Report the lines of the material that carry the string "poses".

**********

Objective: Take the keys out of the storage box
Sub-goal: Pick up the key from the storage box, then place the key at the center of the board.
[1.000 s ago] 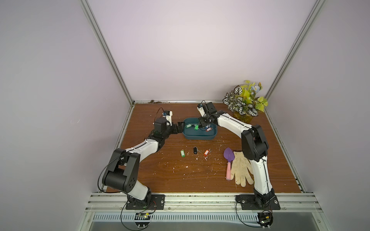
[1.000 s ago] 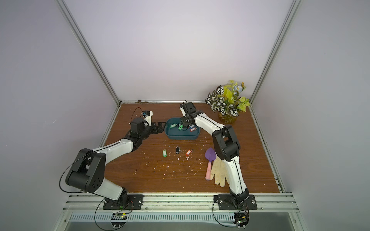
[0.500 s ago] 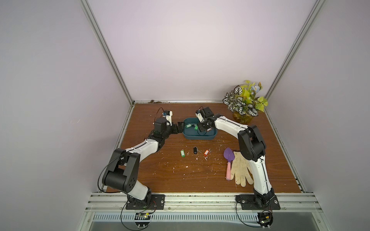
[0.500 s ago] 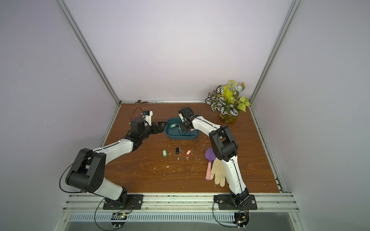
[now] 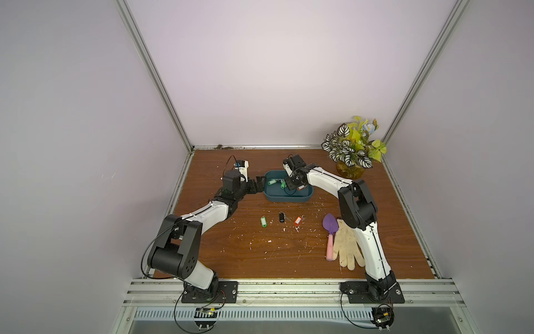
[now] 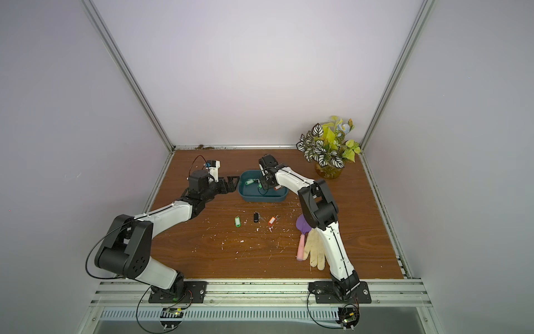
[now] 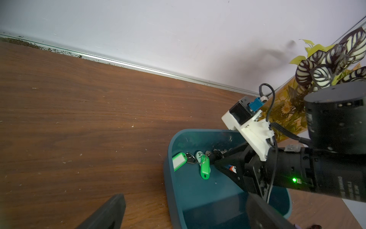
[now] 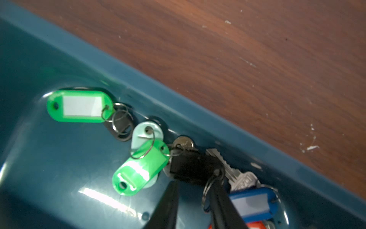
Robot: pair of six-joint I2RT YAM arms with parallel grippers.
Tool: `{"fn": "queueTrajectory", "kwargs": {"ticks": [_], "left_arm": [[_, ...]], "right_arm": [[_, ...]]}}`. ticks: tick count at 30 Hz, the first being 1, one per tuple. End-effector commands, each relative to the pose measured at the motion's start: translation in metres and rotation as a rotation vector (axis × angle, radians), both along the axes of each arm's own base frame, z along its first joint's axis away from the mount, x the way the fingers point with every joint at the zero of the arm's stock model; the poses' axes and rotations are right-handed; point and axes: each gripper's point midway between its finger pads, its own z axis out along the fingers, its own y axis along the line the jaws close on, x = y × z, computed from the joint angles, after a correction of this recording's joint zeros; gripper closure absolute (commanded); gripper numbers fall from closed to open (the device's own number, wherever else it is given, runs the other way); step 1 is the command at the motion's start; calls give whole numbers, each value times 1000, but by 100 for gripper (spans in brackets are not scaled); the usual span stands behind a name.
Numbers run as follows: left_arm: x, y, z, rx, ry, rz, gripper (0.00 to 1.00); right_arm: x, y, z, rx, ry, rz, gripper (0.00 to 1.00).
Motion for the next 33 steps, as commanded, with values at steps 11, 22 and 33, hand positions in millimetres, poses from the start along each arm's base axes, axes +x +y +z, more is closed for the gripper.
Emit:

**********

## Response below
Tool: `{"fn": "queueTrajectory", "kwargs": {"ticks": [_], "left_arm": [[_, ...]], "right_arm": [[_, ...]]}}`. ticks: tick count at 30 Hz, the first being 1, one per tuple. End-effector commands, each relative to the pose measured at the motion's start: translation in metres and rotation as a rotation vector (axis × angle, radians), both along the axes of each arm's own base frame, z along its first joint's axis away from the mount, x the way the fingers point with every joint at the zero of the arm's stock model; the poses' axes and rotations are right-handed; point and axes: each gripper's point midway between its finger pads, its own z axis out along the fingers, its own y axis along the line the jaws close on, x = y × z, computed from the joint angles, after a correction of this recording's joint zeros; gripper closure absolute (commanded); gripper numbers fall from closed to open (the device's own number, wherever else it is given, runs the other way); step 1 is the command at the motion's start; calls give whole numbers, each value times 1000, but by 100 for gripper (spans in brackets are not scaled); the usual span stands behind a name.
Motion for the next 33 steps, as commanded, with values at steps 11, 22 and 33, hand positions in millimetres, poses from the start along each arm's base axes, axes +x +y +z, more is closed for the gripper.

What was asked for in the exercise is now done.